EXERCISE AIM ▸ Restate the records below word for word, leaving nothing out.

[Records from a data collection]

+ + +

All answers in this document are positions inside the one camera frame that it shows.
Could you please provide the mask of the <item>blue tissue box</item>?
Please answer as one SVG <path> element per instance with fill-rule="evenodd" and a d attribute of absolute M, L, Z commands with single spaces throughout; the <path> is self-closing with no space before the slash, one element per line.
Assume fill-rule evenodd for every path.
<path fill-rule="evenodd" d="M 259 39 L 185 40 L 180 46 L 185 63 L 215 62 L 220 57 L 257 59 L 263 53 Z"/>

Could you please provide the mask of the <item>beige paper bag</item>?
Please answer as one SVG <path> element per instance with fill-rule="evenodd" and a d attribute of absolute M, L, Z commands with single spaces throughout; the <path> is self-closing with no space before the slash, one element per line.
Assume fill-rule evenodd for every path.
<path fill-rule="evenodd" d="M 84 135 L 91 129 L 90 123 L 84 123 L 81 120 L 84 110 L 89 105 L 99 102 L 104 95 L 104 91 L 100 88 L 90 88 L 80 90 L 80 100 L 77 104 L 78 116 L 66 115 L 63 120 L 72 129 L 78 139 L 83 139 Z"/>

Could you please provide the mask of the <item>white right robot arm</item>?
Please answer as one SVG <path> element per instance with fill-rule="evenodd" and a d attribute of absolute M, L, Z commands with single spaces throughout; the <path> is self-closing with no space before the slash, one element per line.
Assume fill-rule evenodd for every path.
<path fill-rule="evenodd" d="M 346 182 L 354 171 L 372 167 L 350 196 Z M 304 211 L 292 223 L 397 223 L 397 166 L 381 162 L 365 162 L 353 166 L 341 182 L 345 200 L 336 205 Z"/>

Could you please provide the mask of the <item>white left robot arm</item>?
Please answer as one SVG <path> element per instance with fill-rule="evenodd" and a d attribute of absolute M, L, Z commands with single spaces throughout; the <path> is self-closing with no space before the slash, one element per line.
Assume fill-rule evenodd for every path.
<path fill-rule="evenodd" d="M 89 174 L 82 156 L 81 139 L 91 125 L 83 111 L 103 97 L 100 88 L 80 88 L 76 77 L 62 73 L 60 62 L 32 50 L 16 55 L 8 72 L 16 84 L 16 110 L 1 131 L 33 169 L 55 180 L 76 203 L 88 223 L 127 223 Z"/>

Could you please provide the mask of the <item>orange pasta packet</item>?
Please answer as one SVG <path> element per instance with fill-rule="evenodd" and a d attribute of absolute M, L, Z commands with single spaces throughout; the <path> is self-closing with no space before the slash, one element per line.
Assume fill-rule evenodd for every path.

+ + +

FINISHED EXERCISE ▸
All answers in this document are positions inside the one camera frame that it shows.
Could you please provide the mask of the <item>blue tissue box</item>?
Please answer as one SVG <path> element per instance with fill-rule="evenodd" and a d attribute of absolute M, L, Z commands with single spaces throughout; the <path> is self-closing with no space before the slash, one element per line.
Assume fill-rule evenodd for every path.
<path fill-rule="evenodd" d="M 259 39 L 185 40 L 180 46 L 185 63 L 215 62 L 220 57 L 257 59 L 263 53 Z"/>

Could you please provide the mask of the <item>beige paper bag</item>?
Please answer as one SVG <path> element per instance with fill-rule="evenodd" and a d attribute of absolute M, L, Z commands with single spaces throughout; the <path> is self-closing with no space before the slash, one element per line.
Assume fill-rule evenodd for every path.
<path fill-rule="evenodd" d="M 84 135 L 91 129 L 90 123 L 84 123 L 81 120 L 84 110 L 89 105 L 99 102 L 104 95 L 104 91 L 100 88 L 90 88 L 80 90 L 80 100 L 77 104 L 78 116 L 66 115 L 63 120 L 72 129 L 78 139 L 83 139 Z"/>

Could you please provide the mask of the <item>white right robot arm</item>?
Please answer as one SVG <path> element per instance with fill-rule="evenodd" and a d attribute of absolute M, L, Z commands with single spaces throughout; the <path> is self-closing with no space before the slash, one element per line.
Assume fill-rule evenodd for every path.
<path fill-rule="evenodd" d="M 346 182 L 354 171 L 372 167 L 350 196 Z M 304 211 L 292 223 L 397 223 L 397 166 L 381 162 L 365 162 L 353 166 L 341 182 L 345 200 L 336 205 Z"/>

Could you please provide the mask of the <item>white left robot arm</item>?
Please answer as one SVG <path> element per instance with fill-rule="evenodd" and a d attribute of absolute M, L, Z commands with single spaces throughout; the <path> is self-closing with no space before the slash, one element per line.
Assume fill-rule evenodd for every path.
<path fill-rule="evenodd" d="M 89 174 L 82 156 L 81 139 L 91 125 L 83 111 L 103 97 L 100 88 L 80 88 L 76 77 L 62 73 L 60 62 L 32 50 L 16 55 L 8 72 L 16 84 L 16 110 L 1 131 L 33 169 L 55 180 L 76 203 L 88 223 L 127 223 Z"/>

Could you please provide the mask of the <item>orange pasta packet</item>?
Please answer as one SVG <path> element per instance with fill-rule="evenodd" and a d attribute of absolute M, L, Z commands with single spaces throughout; the <path> is self-closing with no space before the slash, one element per line.
Assume fill-rule evenodd for every path.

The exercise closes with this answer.